Em ‘côdea’ a parte final do livro, o poema “ravinas”, constituído por sete partes, desenha o final de uma via, de uma viagem, de uma linguagem – linguaviagem, para citar uma obra de Augusto de Campos – que se fecha e se abre. Isto porque a poesia de Flávio Castro é um presentar no sentido heideggeriano do termo: um continuum entre velado e desvelado. Iluminação pós-velamento.
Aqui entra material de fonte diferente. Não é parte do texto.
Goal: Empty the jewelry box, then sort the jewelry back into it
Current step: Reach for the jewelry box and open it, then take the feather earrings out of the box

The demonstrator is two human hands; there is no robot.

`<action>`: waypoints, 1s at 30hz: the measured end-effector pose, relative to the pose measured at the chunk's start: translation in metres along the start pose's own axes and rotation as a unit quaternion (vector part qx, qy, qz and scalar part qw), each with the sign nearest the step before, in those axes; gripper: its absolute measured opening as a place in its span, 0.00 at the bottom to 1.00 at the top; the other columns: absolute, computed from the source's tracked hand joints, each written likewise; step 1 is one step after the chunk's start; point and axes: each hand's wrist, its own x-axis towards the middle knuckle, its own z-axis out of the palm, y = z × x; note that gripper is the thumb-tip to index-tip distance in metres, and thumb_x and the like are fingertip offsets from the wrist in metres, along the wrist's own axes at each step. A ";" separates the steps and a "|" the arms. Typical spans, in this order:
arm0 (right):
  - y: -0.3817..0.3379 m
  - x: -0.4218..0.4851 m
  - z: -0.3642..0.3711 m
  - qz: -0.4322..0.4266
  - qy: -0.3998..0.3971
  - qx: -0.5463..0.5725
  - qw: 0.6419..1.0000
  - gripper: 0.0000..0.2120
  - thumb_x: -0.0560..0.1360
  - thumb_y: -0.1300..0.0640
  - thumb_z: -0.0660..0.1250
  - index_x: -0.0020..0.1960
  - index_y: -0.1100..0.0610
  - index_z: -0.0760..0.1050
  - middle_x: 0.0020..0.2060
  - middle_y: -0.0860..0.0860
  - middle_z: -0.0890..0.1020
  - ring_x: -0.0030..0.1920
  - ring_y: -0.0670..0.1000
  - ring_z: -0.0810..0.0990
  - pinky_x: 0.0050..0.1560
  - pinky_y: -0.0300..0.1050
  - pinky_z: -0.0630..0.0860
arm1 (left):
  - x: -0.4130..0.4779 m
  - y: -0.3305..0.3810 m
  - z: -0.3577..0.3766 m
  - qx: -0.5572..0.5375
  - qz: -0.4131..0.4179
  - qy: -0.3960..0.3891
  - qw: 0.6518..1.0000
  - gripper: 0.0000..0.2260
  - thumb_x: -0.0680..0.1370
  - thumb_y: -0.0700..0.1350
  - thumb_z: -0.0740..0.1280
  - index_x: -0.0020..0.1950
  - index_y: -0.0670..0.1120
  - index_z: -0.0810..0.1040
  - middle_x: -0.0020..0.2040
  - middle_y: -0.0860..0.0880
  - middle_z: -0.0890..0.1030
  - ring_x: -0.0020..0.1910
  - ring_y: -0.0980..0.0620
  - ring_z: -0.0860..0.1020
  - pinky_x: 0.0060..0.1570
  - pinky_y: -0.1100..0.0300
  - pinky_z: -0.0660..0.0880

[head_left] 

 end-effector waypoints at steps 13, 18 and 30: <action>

Oroboro comendo Fênix.

Cito dois fragmentos:

 

 

1

 

puripútridalcova

exbrochura                                putalusa

louçabobra                                acárea

biofídia                                       naftaerosol

 

concilíndricos

 

móbilêsmos                                               curvaurôa

inevitável                                   arcomedula

comendo                                    masticomendo

movendo                                    removendo

ritmos                                          (spleen)

 

 

 

2.

 

vozáudica

neutrestrutur                              ruasrruas

sangria                                        portuária

escoria                                        escala

assomalgazarrastros                                pactos

balaços                                       estampando

desrostos                                    figuras nulas

grave                                           tempoácido

palavralaridos

exageros                                     trânscritos

brancafolhaltruísta

 

 

O percurso épico de for mar soma-se aos de Audito e de Inaudito encerrando a trilogia com o “fátuofogorgíaco” de Nékuia. Elançando passos, braços, laços – da linguagem – a Ulisses-Homero.

Na odisseia da poesia que se sabe, que se faz, que se forma, for mar é irretocável.